Take every line from the entries below that includes the word "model" and copy it.

____________________

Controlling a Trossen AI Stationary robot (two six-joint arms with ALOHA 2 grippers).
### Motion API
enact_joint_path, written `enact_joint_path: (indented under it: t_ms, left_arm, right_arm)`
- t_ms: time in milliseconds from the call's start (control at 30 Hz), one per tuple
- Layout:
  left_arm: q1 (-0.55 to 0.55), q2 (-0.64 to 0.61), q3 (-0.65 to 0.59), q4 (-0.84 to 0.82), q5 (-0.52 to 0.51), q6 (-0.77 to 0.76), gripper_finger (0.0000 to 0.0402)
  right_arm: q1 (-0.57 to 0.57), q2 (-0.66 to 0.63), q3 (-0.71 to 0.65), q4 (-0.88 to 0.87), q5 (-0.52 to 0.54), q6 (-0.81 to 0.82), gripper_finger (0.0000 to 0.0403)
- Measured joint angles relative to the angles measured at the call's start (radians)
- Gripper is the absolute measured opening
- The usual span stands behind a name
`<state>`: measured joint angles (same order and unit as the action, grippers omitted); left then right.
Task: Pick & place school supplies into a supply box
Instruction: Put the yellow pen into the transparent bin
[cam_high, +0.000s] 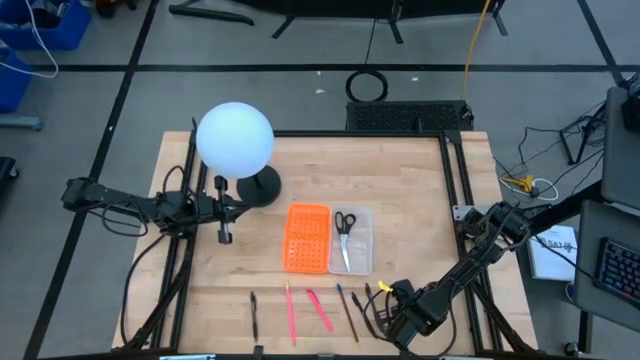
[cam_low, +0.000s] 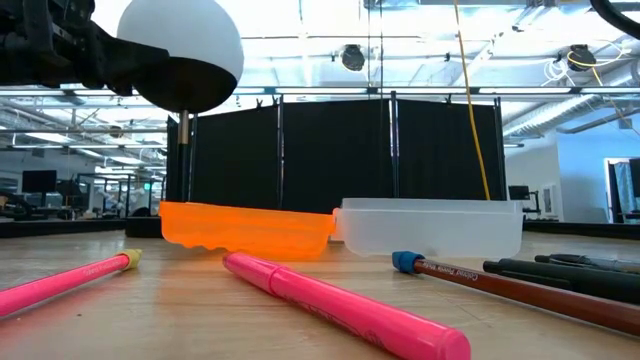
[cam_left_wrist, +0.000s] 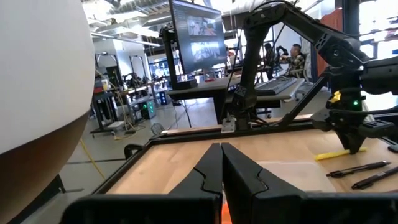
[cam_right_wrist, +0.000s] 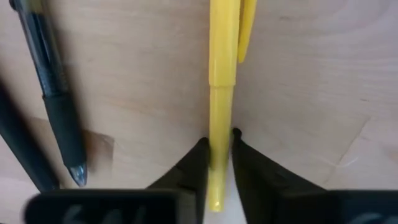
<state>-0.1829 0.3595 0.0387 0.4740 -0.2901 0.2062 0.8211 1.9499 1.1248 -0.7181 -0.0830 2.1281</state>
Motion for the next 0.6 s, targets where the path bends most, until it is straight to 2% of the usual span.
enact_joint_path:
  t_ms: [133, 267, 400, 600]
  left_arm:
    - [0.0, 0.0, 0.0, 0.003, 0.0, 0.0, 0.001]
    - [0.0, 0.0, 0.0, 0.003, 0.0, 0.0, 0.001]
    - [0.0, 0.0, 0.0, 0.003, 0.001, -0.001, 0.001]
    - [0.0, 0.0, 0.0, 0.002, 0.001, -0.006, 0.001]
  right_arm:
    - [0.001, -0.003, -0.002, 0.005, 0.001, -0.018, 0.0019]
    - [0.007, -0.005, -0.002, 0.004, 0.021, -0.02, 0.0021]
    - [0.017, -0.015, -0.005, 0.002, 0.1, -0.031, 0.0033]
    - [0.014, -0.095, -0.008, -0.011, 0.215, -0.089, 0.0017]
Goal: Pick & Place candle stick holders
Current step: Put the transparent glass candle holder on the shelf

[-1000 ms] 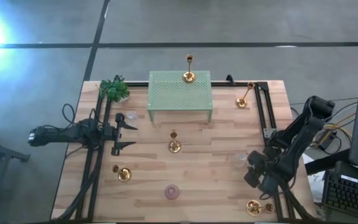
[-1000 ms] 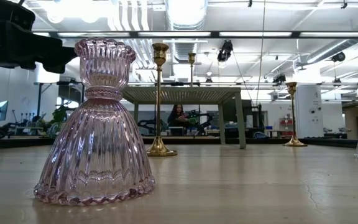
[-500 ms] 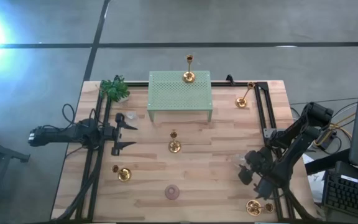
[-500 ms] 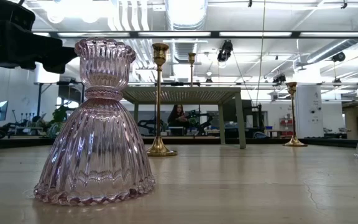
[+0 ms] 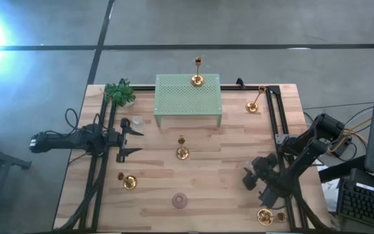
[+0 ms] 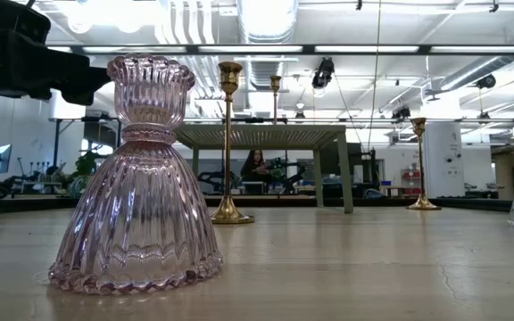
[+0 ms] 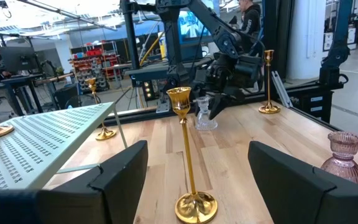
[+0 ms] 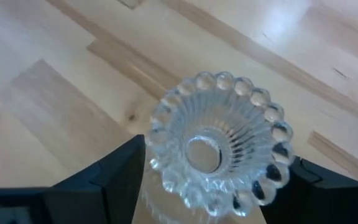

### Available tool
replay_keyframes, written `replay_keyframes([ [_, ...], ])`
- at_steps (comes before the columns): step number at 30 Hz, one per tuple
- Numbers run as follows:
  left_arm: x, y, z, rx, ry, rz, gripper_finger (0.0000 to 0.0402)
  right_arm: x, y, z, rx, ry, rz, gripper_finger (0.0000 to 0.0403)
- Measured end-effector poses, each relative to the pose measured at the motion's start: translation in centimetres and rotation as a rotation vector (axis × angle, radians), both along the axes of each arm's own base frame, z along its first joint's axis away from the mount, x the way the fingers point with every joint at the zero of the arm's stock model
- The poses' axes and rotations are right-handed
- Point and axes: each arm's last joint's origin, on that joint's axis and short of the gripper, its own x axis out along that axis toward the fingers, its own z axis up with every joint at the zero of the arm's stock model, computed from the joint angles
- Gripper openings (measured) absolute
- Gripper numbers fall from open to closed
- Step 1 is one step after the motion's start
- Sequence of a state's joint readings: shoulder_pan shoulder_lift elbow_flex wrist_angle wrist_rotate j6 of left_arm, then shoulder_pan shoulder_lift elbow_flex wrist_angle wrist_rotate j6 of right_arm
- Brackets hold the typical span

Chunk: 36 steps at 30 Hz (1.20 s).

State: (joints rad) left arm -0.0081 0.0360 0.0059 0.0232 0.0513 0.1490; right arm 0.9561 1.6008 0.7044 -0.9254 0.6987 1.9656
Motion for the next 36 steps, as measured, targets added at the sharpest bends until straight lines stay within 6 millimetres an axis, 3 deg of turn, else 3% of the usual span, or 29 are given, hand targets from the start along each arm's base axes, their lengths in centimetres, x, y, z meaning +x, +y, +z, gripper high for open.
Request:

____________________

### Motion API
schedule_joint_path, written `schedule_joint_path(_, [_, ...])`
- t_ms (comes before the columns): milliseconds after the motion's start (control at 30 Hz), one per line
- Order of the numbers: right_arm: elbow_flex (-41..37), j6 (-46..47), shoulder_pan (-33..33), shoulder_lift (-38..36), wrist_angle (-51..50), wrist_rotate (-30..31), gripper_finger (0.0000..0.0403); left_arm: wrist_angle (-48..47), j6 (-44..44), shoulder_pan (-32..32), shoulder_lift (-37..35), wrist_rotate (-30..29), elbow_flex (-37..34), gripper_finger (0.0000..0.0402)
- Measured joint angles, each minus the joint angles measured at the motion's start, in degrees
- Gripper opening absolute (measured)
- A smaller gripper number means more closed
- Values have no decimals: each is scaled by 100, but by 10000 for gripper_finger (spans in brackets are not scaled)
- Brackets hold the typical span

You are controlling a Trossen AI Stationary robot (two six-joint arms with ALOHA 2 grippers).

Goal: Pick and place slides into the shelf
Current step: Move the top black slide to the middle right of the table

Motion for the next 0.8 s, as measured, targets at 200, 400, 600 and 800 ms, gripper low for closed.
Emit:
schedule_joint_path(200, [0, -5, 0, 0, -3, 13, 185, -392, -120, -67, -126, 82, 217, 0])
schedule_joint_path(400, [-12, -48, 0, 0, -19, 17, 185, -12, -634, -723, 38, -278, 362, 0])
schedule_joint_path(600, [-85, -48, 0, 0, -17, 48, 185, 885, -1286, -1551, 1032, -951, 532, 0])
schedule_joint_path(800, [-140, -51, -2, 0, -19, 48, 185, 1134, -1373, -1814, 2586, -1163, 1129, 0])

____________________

> [ANSWER TO THIS PROBLEM]
- Measured end-effector poses, each relative to the pose measured at the motion's start: translation in centimetres and rotation as a rotation vector (axis × angle, radians), both along the axes of each arm's own base frame, z along its first joint's axis away from the mount, x the way the fingers point with every joint at the zero of the arm's stock model
- Point and axes: each arm's last joint's origin, on that joint's axis and short of the gripper, its own x axis out along that axis toward the fingers, its own z axis up with every joint at the zero of the arm's stock model, computed from the joint angles

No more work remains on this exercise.